=== TO DO ===
A faithful transcription of all the entries below is needed, without the pictures.

=== TASK INPUTS ===
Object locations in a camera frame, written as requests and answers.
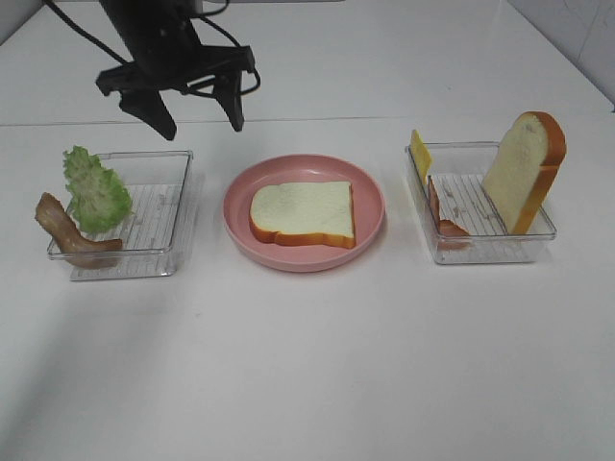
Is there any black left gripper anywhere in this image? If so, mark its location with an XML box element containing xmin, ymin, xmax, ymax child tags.
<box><xmin>96</xmin><ymin>1</ymin><xmax>256</xmax><ymax>140</ymax></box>

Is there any green lettuce leaf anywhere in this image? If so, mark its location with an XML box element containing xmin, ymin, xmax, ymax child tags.
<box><xmin>62</xmin><ymin>146</ymin><xmax>133</xmax><ymax>233</ymax></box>

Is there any bread slice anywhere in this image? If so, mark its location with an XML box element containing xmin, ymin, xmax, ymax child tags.
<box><xmin>249</xmin><ymin>181</ymin><xmax>356</xmax><ymax>249</ymax></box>

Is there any yellow cheese slice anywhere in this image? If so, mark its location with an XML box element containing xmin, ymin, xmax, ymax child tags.
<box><xmin>409</xmin><ymin>130</ymin><xmax>432</xmax><ymax>185</ymax></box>

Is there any clear plastic tray left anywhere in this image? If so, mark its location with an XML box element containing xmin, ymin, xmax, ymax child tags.
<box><xmin>47</xmin><ymin>151</ymin><xmax>200</xmax><ymax>281</ymax></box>

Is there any clear plastic tray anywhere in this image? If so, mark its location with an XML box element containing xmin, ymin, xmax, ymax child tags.
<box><xmin>47</xmin><ymin>151</ymin><xmax>200</xmax><ymax>281</ymax></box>
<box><xmin>405</xmin><ymin>141</ymin><xmax>556</xmax><ymax>265</ymax></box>

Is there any pink round plate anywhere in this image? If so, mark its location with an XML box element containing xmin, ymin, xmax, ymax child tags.
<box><xmin>223</xmin><ymin>155</ymin><xmax>385</xmax><ymax>272</ymax></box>

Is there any clear plastic tray right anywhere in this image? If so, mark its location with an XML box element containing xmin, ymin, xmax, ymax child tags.
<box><xmin>405</xmin><ymin>141</ymin><xmax>556</xmax><ymax>265</ymax></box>

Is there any bread slice right tray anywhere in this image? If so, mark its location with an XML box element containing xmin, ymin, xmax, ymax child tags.
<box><xmin>482</xmin><ymin>111</ymin><xmax>567</xmax><ymax>234</ymax></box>

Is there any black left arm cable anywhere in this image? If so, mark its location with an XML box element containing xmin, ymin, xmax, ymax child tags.
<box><xmin>42</xmin><ymin>0</ymin><xmax>263</xmax><ymax>97</ymax></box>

=== FINISHED EXERCISE ===
Object locations in a camera frame, written as requests and answers.
Is there any black left gripper anywhere in this image? If so, mark its location with an XML box element containing xmin, ymin, xmax, ymax child tags.
<box><xmin>96</xmin><ymin>1</ymin><xmax>256</xmax><ymax>140</ymax></box>

Is there any green lettuce leaf anywhere in this image? If so, mark its location with an XML box element containing xmin, ymin, xmax, ymax child tags.
<box><xmin>62</xmin><ymin>146</ymin><xmax>133</xmax><ymax>233</ymax></box>

Is there any bread slice anywhere in this image? If so, mark its location with an XML box element containing xmin, ymin, xmax, ymax child tags.
<box><xmin>249</xmin><ymin>181</ymin><xmax>356</xmax><ymax>249</ymax></box>

Is there any yellow cheese slice anywhere in this image? If so, mark its location with an XML box element containing xmin, ymin, xmax, ymax child tags.
<box><xmin>409</xmin><ymin>130</ymin><xmax>432</xmax><ymax>185</ymax></box>

Is there any clear plastic tray left anywhere in this image? If so, mark its location with an XML box element containing xmin, ymin, xmax, ymax child tags.
<box><xmin>47</xmin><ymin>151</ymin><xmax>200</xmax><ymax>281</ymax></box>

Is there any clear plastic tray anywhere in this image? If so, mark its location with an XML box element containing xmin, ymin, xmax, ymax child tags.
<box><xmin>47</xmin><ymin>151</ymin><xmax>200</xmax><ymax>281</ymax></box>
<box><xmin>405</xmin><ymin>141</ymin><xmax>556</xmax><ymax>265</ymax></box>

Is there any pink round plate anywhere in this image? If so, mark its location with an XML box element containing xmin, ymin, xmax, ymax child tags.
<box><xmin>223</xmin><ymin>155</ymin><xmax>385</xmax><ymax>272</ymax></box>

Is there any clear plastic tray right anywhere in this image? If so, mark its location with an XML box element containing xmin, ymin, xmax, ymax child tags.
<box><xmin>405</xmin><ymin>141</ymin><xmax>556</xmax><ymax>265</ymax></box>

Is there any bread slice right tray anywhere in this image? If so, mark its location with an XML box element containing xmin, ymin, xmax, ymax child tags.
<box><xmin>482</xmin><ymin>111</ymin><xmax>567</xmax><ymax>234</ymax></box>

Is there any black left arm cable anywhere in this image? If so, mark its location with an XML box element containing xmin, ymin, xmax, ymax child tags.
<box><xmin>42</xmin><ymin>0</ymin><xmax>263</xmax><ymax>97</ymax></box>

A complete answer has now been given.